«L’Elysée, Matignon et… Solferino», «Une Année en France», «La Campagne à vélo»: pendant des mois, des journalistes ont raconté le quotidien de Français ordinaires. Des feuilletons du temps qui dure.

«Ici, c'est pas un zoo!» Pascale Robert-Diard se souvient du climat qui régnait à Avallon lorsqu'elle a posé ses valises en juin 2011. Comme les sept autres journalistes du Monde qui participaient à l'opération «Une année en France», elle s'apprêtait à passer dans cette sous-préfecture de l'Yonne deux semaines, un mois sur deux, pendant près d'un an.

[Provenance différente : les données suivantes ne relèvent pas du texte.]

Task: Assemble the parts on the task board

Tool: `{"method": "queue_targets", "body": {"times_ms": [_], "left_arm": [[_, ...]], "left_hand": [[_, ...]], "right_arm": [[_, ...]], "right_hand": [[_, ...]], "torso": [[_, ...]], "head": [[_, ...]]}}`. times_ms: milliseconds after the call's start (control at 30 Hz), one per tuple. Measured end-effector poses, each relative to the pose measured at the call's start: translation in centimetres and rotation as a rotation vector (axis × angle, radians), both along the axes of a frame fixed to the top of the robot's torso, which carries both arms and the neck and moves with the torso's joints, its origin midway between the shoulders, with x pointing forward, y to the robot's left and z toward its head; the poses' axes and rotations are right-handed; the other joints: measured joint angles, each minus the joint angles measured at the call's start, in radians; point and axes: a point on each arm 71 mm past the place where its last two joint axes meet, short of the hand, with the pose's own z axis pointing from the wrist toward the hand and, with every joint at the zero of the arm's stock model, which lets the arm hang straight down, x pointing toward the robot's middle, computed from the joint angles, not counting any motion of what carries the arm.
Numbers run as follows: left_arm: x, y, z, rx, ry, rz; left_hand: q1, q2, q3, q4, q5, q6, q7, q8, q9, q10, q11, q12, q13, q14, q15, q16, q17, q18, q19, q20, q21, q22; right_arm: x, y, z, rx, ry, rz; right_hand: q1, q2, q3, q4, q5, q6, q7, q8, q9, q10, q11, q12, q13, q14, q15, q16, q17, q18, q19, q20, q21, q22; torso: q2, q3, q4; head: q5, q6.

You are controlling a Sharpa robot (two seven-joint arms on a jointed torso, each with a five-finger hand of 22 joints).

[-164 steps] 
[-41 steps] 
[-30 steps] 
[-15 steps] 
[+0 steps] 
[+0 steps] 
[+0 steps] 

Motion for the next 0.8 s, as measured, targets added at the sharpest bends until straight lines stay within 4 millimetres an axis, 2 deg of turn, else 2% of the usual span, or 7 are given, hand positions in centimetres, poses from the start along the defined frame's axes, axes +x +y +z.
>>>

But de l'opération, donner la parole à des Français qui n'intéressent d'habitude pas les médias, écouter leurs préoccupations, comprendre leurs difficultés, connaître leurs espoirs à l'aube d'un moment aussi décisif qu'une élection présidentielle. «Au début, il y avait une vraie méfiance des habitants. Ils se sont ensuite demandé en quoi leur vie nous intéressait, avant de comprendre notre démarche, de respecter notre immersion», se souvient cette journaliste jusque-là davantage habituée aux bancs des palais de justice.
De Dunkerque à Montpellier, en passant par La Courneuve, Saint-Pierre-des-Corps et Mézères, les journalistes du Monde ont raconté, au fil des semaines, leurs rencontres sur huit blogs ainsi que dans le quotidien imprimé. «On reproche souvent aux journalistes de s'être déconnectés du terrain. Avec ce projet, nous voulions passer du temps sur place, en immersion, et revenir régulièrement pour raconter cette forme de banalité que représente le quotidien des Français», explique Frédéric Potet, qui s'est rendu à Saint-Pierre-des-Corps, en Touraine.
Dix millions de pages vues et des centaines d'articles plus tard, l'heure est aujourd'hui à la synthèse avec la publication d'un livre en septembre prochain, Une année en France, vive les Français (Les Arènes).
Une telle démarche n'est pas isolée. A l'heure où les réseaux sociaux et les chaînes d'information accélèrent plus que jamais le temps médiatique et donc la couverture de la campagne électorale, d'autres ont choisi de ralentir le rythme en donnant la parole aux électeurs plus longtemps que le traditionnel sonore de quinze secondes cher aux médias. C'est aussi l'approche du feuilleton L'Elysée, Matignon et... Solferino, diffusé sur France 2 dans 13h15 le dimanche depuis septembre 2011, et qui, malgré la fin de la campagne se poursuivra la saison prochaine.
«Nous voulions retrouver une forme de contact avec ce que vivent vraiment les gens, voir ces Français sans œillères et les laisser parler», raconte Jean-Michel Carpentier, rédacteur en chef de l'émission, présentée par Laurent Delahousse. Quasiment chaque dimanche, pendant quarante minutes, les caméras de France 2 emmènent les téléspectateurs loin des lieux du pouvoir parisien, à la rencontre des habitants de Matignon, une commune des Côtes-d'Armor, de Solférino dans les Landes, mais aussi des ouvriers de Florange et de bien d'autres villes encore.
Les écouter pour comprendre leur vie et donc leur vote. «Jean-Luc Mélenchon m'a dit un jour qu'il se servait de notre émission comme d'un outil de travail reflétant la réalité du terrain», s'amuse Jean-Michel Carpentier. «Nous nous sommes rendu compte rapidement de la montée du Front national», confirme Stéphane Marchetti, producteur du webdocumentaire La Campagne à vélo.
Pendant trois mois, deux journalistes, Raphaël Krafft et Alexis Monchovet, ont sillonné la France à vélo à la rencontre des électeurs. Bilan, 4 057 kilomètres parcourus, 70 hôtes différents chez qui ils ont passé la nuit, et plusieurs centaines de contenus publiés sur les réseaux sociaux ainsi que sur France TV info, France Bleu et Rue 89. Un périple qui s'est achevé le 8 mai avec la diffusion sur France 2 d'un documentaire de 52 minutes. Qui a dit que les médias ne s'intéressaient plus aux Français?